Collected data —
+++++

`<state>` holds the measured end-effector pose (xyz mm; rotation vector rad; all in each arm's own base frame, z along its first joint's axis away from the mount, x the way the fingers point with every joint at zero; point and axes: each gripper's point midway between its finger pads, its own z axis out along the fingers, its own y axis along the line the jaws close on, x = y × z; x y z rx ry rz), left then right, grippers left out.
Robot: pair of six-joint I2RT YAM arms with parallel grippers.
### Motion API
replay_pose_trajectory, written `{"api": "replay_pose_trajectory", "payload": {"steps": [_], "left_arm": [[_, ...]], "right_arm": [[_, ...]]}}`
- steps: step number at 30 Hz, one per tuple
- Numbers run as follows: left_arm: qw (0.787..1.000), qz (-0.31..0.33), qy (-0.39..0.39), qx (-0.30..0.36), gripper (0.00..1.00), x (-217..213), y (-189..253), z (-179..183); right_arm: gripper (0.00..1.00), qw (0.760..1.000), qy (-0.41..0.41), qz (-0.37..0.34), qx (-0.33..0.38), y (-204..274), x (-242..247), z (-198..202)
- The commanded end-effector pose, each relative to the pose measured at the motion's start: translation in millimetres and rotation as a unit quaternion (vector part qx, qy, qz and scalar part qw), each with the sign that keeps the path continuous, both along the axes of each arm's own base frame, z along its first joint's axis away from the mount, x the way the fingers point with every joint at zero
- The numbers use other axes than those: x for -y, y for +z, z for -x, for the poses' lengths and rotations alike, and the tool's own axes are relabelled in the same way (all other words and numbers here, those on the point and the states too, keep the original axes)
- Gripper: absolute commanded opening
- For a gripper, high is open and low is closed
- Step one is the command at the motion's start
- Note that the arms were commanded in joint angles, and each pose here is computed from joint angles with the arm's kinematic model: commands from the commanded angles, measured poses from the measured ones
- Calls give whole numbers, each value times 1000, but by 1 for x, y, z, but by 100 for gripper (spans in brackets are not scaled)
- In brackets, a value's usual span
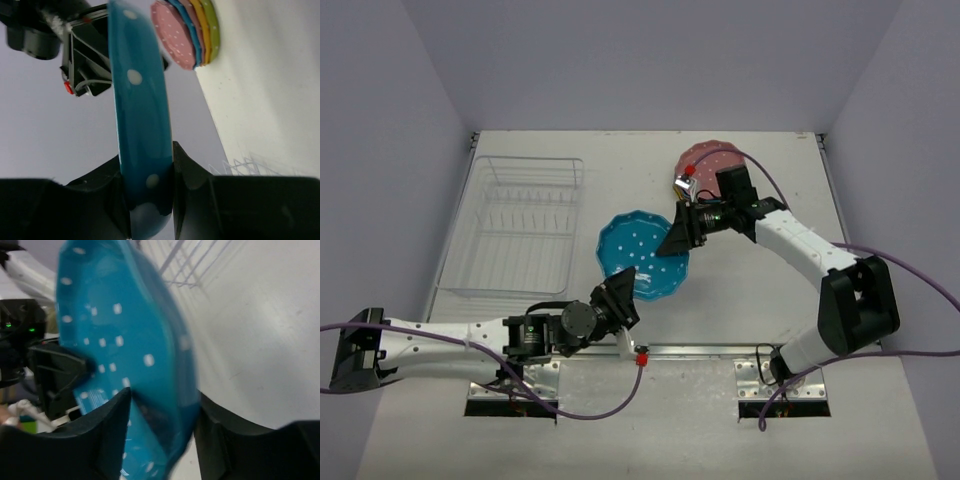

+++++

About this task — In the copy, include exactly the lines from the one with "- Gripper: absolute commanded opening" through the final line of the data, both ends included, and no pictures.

Exercise solution —
- Gripper: absolute commanded opening
- For a gripper, high is open and low is closed
- Step one is the command at the motion's start
- Note that the arms were commanded in joint angles, and each pose here is computed from joint angles with the arm's kinematic model: commands from the commanded angles, measured poses from the measured ones
- Calls give whole numbers, each value times 1000, but by 1 for x, y, z, but by 100 for gripper (spans in brackets are not scaled)
- In brackets, a value's usual span

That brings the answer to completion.